Town Centre Decline – Is it now Inevitable and terminal?

Is decline now ineveitable and what can be done to attract visitors?
Is decline now inevitable and what can be done to attract visitors?

Town Centre Decline – Is it now Inevitable and terminal?

The latest news from the Centre for Economic Business and Research that consumer spending will not increase significantly for at least the rest of the decade and the impact on High Street shops is more than disappointing.

It wasn’t however unexpected coming in the same week that research from the Institute of Fiscal studies proved what millions of people already knew which is that their income has suffered the biggest fall since 2008 with over 35% of people accepting a pay freeze in order to keep their jobs.

Interestingly it isn’t something that Local Northamptonshire Councillors or MP’s have felt it necessary to follow deciding instead to continue with collecting their taxpayer-funded ‘ fat cheques’.

In the real world away from the political bubble of self-interest families are having to tighten their belts and live with the coalition Governments failing economic policies that have led to weak economic growth, higher utility costs and high inflation.

But is it right to blame the decline of the High Street on a lack of consumer spending?

Or are there other factors that have to be taken into account?

The question is not as simple as asking if Town Centre High Street shops can survive another six years of being at the mercy of weak economic growth.
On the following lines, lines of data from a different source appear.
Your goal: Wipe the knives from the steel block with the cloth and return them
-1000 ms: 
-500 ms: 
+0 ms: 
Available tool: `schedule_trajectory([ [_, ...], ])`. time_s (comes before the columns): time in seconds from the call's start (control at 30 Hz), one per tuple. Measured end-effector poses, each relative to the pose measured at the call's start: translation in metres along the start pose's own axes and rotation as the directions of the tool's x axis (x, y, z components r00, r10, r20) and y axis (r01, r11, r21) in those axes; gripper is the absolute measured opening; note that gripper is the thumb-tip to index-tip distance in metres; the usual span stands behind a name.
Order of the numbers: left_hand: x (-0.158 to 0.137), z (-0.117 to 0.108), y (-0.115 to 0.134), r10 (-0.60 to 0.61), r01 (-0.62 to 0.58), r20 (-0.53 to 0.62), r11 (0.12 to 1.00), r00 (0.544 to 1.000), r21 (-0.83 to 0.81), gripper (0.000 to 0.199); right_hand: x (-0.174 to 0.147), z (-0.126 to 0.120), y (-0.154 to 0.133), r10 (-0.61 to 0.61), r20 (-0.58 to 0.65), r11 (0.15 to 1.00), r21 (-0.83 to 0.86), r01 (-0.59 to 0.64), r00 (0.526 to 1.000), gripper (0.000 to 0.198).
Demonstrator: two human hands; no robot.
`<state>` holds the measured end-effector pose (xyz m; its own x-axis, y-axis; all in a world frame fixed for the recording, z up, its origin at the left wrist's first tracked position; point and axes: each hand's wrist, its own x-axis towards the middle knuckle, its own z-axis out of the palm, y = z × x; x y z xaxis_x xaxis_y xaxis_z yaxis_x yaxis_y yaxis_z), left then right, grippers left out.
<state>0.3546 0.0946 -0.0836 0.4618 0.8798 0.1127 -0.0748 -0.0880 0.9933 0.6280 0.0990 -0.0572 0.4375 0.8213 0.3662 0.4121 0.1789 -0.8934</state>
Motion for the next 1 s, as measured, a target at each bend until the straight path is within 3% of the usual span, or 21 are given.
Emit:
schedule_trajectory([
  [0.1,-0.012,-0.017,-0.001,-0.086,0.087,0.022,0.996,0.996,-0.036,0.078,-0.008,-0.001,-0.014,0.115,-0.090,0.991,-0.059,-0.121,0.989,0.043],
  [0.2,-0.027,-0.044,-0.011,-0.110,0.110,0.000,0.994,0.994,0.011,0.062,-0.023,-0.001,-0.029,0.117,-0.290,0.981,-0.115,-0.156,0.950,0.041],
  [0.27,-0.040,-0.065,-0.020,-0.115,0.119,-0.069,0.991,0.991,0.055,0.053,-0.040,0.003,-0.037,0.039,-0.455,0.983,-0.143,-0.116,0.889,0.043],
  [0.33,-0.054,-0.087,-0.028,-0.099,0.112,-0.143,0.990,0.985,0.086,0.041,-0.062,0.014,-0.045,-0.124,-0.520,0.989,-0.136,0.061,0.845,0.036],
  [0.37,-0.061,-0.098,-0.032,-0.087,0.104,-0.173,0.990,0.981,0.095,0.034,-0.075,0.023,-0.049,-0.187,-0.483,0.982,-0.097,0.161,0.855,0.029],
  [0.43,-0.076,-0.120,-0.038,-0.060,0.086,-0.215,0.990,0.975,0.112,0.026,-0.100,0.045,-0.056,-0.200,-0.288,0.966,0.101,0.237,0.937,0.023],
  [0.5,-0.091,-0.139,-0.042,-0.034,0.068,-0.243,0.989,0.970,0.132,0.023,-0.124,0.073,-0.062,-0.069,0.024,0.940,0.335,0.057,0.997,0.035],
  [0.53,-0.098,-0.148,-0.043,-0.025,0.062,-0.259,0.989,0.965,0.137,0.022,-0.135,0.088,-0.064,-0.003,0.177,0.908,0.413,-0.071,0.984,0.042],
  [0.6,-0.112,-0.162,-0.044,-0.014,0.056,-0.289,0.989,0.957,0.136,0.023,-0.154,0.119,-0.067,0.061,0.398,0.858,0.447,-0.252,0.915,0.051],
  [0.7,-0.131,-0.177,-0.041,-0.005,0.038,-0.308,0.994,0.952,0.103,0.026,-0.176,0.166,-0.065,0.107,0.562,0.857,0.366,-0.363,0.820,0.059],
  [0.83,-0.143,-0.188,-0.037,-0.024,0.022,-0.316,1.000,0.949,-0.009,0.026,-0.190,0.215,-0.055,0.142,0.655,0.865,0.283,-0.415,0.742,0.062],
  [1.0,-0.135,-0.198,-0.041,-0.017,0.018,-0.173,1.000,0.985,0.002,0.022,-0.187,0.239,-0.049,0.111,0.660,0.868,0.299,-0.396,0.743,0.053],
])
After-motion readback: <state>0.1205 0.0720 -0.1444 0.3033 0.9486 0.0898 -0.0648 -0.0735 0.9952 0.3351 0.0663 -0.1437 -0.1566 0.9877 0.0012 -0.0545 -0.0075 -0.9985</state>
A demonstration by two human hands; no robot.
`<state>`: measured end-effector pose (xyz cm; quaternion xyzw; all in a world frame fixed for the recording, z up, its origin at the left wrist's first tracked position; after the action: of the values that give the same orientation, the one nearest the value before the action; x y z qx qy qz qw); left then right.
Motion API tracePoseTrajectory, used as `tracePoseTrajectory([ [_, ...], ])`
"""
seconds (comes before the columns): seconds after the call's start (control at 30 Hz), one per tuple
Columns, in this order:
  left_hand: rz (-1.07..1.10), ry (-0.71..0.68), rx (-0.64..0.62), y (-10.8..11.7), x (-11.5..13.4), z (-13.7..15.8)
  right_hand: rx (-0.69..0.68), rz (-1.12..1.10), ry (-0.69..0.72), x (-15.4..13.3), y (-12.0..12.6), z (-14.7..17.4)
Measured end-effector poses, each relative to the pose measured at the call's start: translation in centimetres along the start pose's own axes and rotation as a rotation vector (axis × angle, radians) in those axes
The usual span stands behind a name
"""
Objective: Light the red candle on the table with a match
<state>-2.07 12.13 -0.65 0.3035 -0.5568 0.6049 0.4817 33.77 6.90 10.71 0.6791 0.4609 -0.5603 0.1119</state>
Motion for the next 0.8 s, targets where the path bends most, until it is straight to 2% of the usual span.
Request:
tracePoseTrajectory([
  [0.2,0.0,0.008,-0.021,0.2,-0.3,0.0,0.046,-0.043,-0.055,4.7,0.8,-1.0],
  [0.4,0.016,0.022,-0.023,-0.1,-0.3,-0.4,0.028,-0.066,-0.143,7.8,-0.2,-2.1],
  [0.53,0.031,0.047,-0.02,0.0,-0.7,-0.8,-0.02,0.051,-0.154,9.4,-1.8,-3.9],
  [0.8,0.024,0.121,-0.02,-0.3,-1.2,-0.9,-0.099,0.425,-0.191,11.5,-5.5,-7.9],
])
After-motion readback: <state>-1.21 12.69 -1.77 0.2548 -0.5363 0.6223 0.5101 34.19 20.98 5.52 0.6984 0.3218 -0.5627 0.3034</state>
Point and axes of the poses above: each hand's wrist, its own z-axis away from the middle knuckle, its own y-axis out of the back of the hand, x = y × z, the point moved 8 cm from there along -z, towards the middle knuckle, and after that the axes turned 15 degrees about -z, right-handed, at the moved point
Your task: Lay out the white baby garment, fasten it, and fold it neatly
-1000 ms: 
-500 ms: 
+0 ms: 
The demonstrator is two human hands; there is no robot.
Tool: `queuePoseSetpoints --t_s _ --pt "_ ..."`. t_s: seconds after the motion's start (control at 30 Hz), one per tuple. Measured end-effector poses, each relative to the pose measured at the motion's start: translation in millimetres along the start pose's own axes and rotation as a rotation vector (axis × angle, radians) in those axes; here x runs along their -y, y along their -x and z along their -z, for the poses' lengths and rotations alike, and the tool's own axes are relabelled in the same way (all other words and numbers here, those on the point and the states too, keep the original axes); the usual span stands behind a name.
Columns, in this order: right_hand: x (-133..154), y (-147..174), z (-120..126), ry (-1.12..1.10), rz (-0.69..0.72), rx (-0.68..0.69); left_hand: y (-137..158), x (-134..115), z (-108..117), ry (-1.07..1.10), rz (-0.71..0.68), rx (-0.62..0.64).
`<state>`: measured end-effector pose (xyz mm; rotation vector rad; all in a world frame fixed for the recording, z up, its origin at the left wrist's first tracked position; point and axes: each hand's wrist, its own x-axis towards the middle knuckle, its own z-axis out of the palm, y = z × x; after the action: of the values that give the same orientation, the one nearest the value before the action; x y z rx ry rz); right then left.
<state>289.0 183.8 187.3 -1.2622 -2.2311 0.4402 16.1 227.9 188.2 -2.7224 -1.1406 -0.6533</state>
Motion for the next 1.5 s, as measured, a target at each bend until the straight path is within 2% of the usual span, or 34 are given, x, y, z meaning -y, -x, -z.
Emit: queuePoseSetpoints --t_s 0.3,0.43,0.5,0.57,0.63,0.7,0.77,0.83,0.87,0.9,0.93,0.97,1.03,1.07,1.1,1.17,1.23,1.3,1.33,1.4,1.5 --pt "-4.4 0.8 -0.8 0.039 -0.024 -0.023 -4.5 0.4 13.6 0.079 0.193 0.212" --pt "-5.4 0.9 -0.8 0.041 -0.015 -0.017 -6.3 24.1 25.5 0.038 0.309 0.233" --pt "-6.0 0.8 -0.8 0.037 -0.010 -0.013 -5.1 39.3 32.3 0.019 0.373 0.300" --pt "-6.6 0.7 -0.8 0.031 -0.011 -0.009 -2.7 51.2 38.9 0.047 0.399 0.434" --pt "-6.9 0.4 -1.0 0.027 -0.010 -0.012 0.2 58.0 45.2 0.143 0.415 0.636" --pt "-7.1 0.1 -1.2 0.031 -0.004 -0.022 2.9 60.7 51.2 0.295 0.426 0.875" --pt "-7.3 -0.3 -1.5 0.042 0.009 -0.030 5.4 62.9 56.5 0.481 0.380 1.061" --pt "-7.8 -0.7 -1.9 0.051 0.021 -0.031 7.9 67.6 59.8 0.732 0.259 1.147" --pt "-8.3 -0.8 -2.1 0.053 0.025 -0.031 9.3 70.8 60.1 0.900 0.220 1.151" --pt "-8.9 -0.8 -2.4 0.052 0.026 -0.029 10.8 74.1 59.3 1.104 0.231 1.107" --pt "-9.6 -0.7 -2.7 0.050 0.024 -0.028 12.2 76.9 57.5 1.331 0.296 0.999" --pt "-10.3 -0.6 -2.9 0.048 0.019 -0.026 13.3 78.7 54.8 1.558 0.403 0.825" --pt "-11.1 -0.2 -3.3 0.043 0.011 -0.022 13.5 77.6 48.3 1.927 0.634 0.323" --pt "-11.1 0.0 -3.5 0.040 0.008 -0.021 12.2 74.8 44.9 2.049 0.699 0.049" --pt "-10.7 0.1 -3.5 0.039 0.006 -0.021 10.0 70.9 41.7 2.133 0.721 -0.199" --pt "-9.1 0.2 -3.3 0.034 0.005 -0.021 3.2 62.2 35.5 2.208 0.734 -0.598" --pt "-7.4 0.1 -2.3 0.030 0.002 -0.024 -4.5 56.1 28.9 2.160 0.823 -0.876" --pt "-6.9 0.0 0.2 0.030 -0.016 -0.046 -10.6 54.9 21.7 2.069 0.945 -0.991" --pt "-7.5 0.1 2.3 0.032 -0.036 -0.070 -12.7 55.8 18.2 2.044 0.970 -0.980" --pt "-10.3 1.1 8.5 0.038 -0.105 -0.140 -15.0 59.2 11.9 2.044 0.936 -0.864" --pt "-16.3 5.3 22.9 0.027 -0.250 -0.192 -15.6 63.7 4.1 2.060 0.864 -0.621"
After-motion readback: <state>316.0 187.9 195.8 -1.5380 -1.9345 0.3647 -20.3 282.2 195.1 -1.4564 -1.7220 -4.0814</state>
The facts are that in the past year a number of very well-known high street companies including HMV, Comet, Blockbusters and Jessops have closed down which added to those that had already gone such as Woolworths has seen a dramatic change in the traditional town centre.

The major question is how will Town Centres such as Northampton react to the decline?

I have written on a number of occasions that the Conservative led Northampton Borough Council has failed to treat the crisis of the declining town centre seriously preferring to hide behind announcements and re- announcements of construction projects rather than people and businesses.

Listening to Northampton is the first step to solving the problems
Listening to Northampton is the first step to solving the problems

The latest performance information from the Borough Council for the period January to March this year shows that the number of people visiting Northampton’s Town Centre fell by 83,000 compared with the same period last year.

Perhaps most damaging is that when added to the previous nine months data it shows that in the last 12 months (April 2012 – March 2013) over 718,000 fewer people visited Northampton, the largest reduction of footfall in a single year since records began.

The problem for existing businesses is that with almost three-quarter of million fewer shoppers it is not only the multi-national companies who have left Northampton but also the independent traders who have for many years contributed to the town.

Independent Traders are essential to Town Centre recovery
Independent Traders are essential to Town Centre recovery

The most recent example being the sad news that White and Bishop in Bridge Street are closing after 83 years.

The reasons for the closure have been heard before, most noticeably “the fall in footfall” and” developing on-line service”.

What should be of concern to the Borough Council is that White and Bishop are retaining their shop in Rugby which is said to be “doing well”.

It should be a concern if for no other reason than the population of Rugby at 62,000 is 72% smaller than Northampton’s 225,000 so what have Rugby done that Northampton hasn’t?

Similar questions of course could be asked of the decision to close the Disney store in the Grosvenor Centre and concentrate on their store in Milton Keynes.

All of the evidence in spite of what the Conservative led Borough Council try to spin is that Northampton Town Centre is not a destination of choice and is unlikely to become one in the near future without a radical and coherent strategy to support existing businesses and attract new independent ones.

Until they stop trying to hide the problem with PR and Spin and really start to listen and understand why people aren’t willing to visit the town, preferring instead to go to Milton Keynes, Market Harborough and even Leicester the decline will inevitably continue.

With two years until the next Borough Council election it may well be that the decline will have reached a point where recovery is impossible.

It would be understandable for Northampton residents to ask why the Leader of the Borough Council and his Conservative administration aren’t addressing the root causes of the decline of the Town Centre and why so many people and businesses have decided to abandon Northampton.

718338 people turning their backs on Northampton in the last year have sent out a powerful message.

Any sensible and reasonable administration would have carried out a detailed survey of the Northampton residents asking them why they have voted with their feet to abandon the Town Centre.

I’d go as far as to suggest that the reasons would not have been the weather as the Conservatives continue to claim and in fact would go as far as to say that it wouldn’t even be in the top ten.

Perhaps it is only the people I speak to, which I doubt, who when asked why they don’t go to Northampton always include in their answer,

“It’s filthy and unattractive”

“It’s easier to go to Milton Keynes where you’re made welcome”

“What has Northampton got to offer, the shops are dire”

“There isn’t enough public transport and it is too expensive”.

The problem with the Conservatives ‘head in the sand’ attitude is that it doesn’t address or give any confidence to current businesses or potential investors that they know what is a happening to or even care what the town needs.

The major question is

“Just when will the Northampton Conservatives start to listen”?